### WORK REQUIRED
For the entries below, print exactly the lines between the line holding "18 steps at" and the line holding "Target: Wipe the", inclusive, and nothing else.

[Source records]
==========

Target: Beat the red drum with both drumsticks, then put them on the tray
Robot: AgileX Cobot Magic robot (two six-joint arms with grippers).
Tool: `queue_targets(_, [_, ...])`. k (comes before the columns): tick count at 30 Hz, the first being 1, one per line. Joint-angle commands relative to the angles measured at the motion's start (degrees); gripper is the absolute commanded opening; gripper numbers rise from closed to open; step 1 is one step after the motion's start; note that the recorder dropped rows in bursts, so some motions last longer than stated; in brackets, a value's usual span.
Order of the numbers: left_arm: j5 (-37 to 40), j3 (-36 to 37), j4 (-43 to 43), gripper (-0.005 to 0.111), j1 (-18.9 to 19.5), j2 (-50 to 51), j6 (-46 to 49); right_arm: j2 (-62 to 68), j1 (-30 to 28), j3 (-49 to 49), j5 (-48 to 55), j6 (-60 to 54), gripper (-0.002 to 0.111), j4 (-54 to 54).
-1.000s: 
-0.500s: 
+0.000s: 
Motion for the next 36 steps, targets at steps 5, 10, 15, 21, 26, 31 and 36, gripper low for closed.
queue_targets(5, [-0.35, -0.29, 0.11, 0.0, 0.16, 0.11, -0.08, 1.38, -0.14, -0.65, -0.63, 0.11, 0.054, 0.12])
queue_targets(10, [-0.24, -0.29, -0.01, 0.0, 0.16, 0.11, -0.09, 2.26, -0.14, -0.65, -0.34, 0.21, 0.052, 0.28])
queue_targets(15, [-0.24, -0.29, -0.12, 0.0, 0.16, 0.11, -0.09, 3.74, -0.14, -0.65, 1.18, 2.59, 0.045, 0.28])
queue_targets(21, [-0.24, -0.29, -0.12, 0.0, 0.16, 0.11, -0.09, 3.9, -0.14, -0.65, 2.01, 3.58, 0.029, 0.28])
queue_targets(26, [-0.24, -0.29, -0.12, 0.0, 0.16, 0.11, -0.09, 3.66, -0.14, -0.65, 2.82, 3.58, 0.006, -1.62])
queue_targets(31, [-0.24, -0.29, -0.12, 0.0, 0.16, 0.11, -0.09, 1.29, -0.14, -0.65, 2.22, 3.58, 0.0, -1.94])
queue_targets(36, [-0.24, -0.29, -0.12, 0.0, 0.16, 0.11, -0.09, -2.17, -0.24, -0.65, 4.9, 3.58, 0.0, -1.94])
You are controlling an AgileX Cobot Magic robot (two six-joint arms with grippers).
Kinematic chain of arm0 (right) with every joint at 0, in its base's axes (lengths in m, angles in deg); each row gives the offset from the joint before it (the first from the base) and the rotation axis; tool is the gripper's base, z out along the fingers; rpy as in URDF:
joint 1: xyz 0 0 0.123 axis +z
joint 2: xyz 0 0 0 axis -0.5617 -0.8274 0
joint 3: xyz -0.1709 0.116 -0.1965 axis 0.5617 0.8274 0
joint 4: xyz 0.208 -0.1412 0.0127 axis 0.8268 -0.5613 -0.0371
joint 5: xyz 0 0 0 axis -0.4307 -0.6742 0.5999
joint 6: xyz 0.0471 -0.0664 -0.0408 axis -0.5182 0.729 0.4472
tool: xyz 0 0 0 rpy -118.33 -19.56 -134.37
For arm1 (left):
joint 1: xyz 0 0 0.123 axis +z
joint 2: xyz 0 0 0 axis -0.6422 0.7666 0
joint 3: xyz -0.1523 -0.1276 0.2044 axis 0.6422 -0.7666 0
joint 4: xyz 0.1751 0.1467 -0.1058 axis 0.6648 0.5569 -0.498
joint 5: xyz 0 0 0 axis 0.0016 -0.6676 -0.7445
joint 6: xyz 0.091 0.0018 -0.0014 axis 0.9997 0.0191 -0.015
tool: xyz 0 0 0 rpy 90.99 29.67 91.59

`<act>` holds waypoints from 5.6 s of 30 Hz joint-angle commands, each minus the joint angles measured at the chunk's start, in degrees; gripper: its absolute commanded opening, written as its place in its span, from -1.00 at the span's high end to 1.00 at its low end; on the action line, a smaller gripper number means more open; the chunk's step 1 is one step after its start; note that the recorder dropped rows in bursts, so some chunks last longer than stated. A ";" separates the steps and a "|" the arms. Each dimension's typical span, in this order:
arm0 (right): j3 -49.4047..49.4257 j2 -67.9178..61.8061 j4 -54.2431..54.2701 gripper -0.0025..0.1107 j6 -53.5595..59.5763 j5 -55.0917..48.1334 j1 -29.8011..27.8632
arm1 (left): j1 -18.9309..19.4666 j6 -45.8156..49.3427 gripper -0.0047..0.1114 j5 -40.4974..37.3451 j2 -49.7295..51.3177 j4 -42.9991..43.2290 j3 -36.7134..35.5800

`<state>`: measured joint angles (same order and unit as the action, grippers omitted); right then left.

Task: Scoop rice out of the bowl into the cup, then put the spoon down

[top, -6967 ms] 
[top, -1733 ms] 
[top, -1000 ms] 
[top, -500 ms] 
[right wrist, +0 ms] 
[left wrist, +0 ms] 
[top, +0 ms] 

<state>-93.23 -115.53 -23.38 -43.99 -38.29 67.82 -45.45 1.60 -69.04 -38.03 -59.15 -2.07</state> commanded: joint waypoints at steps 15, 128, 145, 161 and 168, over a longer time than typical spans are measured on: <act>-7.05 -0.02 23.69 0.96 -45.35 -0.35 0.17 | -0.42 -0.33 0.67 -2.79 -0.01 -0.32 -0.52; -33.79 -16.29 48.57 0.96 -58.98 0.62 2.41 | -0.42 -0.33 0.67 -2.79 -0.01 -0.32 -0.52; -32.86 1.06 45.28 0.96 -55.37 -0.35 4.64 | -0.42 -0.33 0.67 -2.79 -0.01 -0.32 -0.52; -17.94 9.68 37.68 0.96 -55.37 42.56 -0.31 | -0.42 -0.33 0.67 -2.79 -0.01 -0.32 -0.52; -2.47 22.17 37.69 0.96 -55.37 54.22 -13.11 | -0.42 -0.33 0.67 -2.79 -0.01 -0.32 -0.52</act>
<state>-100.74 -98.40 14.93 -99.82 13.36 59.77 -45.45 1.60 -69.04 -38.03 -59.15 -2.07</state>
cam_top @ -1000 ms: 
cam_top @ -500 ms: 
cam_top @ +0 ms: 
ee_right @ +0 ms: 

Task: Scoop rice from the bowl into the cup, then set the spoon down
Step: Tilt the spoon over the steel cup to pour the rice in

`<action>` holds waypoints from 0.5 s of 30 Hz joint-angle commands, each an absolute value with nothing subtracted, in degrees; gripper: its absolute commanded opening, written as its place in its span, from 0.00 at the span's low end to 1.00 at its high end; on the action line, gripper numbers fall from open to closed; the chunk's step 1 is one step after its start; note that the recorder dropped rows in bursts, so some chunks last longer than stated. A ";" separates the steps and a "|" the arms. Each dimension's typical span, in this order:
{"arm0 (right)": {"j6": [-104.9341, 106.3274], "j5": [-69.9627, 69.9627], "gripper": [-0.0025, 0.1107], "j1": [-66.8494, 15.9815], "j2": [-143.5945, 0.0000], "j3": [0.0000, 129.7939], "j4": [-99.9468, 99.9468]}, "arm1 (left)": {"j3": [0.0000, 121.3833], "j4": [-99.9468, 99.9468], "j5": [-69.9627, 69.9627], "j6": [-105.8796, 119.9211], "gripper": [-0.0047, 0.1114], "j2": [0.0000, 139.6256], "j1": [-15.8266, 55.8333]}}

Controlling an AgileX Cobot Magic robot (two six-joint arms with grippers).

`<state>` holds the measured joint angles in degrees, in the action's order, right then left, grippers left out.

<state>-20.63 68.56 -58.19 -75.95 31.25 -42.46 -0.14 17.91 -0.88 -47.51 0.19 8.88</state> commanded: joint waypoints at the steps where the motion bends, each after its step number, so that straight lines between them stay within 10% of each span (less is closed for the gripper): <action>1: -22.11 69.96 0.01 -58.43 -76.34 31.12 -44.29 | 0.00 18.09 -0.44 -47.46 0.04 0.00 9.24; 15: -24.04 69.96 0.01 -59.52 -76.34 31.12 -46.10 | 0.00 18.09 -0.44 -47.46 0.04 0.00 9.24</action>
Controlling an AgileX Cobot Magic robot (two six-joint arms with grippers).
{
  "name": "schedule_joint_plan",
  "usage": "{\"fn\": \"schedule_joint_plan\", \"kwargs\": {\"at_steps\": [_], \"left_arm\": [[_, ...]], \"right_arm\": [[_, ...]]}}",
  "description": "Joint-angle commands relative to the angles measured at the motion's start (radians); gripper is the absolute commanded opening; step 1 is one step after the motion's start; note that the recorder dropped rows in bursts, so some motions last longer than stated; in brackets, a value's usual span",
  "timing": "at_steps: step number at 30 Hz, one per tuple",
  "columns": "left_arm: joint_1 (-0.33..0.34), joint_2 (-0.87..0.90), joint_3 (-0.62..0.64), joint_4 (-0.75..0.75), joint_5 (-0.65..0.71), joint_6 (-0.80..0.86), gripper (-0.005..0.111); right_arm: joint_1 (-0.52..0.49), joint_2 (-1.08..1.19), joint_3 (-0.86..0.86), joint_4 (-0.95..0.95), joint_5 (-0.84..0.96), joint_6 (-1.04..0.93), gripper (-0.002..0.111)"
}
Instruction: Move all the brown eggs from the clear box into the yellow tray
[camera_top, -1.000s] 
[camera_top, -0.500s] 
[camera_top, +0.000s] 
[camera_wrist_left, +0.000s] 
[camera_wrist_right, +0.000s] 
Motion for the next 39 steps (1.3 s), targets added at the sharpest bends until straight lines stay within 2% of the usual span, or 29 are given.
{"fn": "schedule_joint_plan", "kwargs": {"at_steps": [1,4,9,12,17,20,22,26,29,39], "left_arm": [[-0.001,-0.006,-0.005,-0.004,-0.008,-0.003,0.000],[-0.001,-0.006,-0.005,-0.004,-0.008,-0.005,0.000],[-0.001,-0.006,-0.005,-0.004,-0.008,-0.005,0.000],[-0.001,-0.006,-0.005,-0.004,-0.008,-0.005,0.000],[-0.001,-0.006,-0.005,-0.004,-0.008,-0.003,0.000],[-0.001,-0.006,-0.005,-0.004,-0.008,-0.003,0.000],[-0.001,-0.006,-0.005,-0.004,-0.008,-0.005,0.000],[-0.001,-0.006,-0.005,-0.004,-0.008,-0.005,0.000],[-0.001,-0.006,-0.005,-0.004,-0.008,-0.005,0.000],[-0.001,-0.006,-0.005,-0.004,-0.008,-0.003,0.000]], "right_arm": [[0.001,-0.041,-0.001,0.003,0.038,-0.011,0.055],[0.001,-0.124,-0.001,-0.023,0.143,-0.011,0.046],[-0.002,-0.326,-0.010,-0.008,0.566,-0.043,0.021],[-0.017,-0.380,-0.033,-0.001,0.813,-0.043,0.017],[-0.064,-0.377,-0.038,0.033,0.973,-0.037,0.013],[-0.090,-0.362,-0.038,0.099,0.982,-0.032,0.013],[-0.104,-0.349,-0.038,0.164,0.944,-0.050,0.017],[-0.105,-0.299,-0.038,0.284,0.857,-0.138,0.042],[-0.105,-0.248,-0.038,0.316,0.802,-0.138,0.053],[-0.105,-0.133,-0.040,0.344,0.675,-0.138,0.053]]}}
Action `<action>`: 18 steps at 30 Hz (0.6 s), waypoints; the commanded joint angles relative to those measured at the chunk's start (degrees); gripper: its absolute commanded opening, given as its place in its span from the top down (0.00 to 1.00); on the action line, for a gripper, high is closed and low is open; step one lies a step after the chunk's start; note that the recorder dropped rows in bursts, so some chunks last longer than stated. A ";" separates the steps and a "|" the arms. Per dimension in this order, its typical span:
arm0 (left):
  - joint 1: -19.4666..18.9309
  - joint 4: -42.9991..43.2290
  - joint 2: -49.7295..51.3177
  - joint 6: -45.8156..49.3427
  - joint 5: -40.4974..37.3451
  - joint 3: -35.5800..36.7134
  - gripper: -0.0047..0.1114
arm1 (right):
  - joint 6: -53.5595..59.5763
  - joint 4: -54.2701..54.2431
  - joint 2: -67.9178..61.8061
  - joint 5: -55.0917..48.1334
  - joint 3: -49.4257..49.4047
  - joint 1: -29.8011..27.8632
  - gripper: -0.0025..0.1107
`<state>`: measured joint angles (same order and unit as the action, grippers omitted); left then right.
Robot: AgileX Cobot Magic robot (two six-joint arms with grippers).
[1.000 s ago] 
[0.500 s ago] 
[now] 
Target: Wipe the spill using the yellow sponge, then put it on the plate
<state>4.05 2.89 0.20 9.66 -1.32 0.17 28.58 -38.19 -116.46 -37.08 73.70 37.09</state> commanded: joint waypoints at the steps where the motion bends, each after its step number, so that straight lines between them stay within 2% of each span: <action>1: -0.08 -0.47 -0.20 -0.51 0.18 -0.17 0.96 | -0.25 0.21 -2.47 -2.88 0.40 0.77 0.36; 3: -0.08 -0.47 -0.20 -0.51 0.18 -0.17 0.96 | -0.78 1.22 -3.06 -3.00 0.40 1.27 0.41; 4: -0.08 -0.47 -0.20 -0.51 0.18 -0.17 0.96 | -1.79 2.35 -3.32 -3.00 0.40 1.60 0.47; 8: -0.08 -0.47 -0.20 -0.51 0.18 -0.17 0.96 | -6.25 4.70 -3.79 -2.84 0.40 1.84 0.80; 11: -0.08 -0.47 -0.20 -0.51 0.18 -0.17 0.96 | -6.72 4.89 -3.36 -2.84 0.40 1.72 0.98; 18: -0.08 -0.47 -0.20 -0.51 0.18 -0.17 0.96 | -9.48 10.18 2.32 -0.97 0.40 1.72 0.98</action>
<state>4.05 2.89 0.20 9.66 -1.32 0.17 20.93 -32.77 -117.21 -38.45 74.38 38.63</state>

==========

### THE COMPLETED TASK
Action `<action>`: 18 steps at 30 Hz (0.6 s), waypoints; the commanded joint angles relative to those measured at the chunk's start (degrees); gripper: its absolute commanded opening, given as its place in its span from the top down (0.00 to 1.00); on the action line, for a gripper, high is closed and low is open; step one lies a step after the chunk's start; note that the recorder dropped rows in bursts, so some chunks last longer than stated. A ";" separates the steps and a "|" the arms. Per dimension in this order, its typical span:
arm0 (left):
  - joint 1: -19.4666..18.9309
  - joint 4: -42.9991..43.2290
  - joint 2: -49.7295..51.3177
  - joint 6: -45.8156..49.3427
  - joint 5: -40.4974..37.3451
  - joint 3: -35.5800..36.7134
  - gripper: -0.0047..0.1114
arm1 (right):
  - joint 6: -53.5595..59.5763
  - joint 4: -54.2701..54.2431
  - joint 2: -67.9178..61.8061
  - joint 5: -55.0917..48.1334
  - joint 3: -49.4257..49.4047
  - joint 1: -29.8011..27.8632
  - gripper: -0.0025..0.1107
`<state>`: measured joint angles (same order and unit as the action, grippers omitted); left then right.
Robot: AgileX Cobot Magic robot (two six-joint arms with grippers).
[1.000 s ago] 
[0.500 s ago] 
[now] 
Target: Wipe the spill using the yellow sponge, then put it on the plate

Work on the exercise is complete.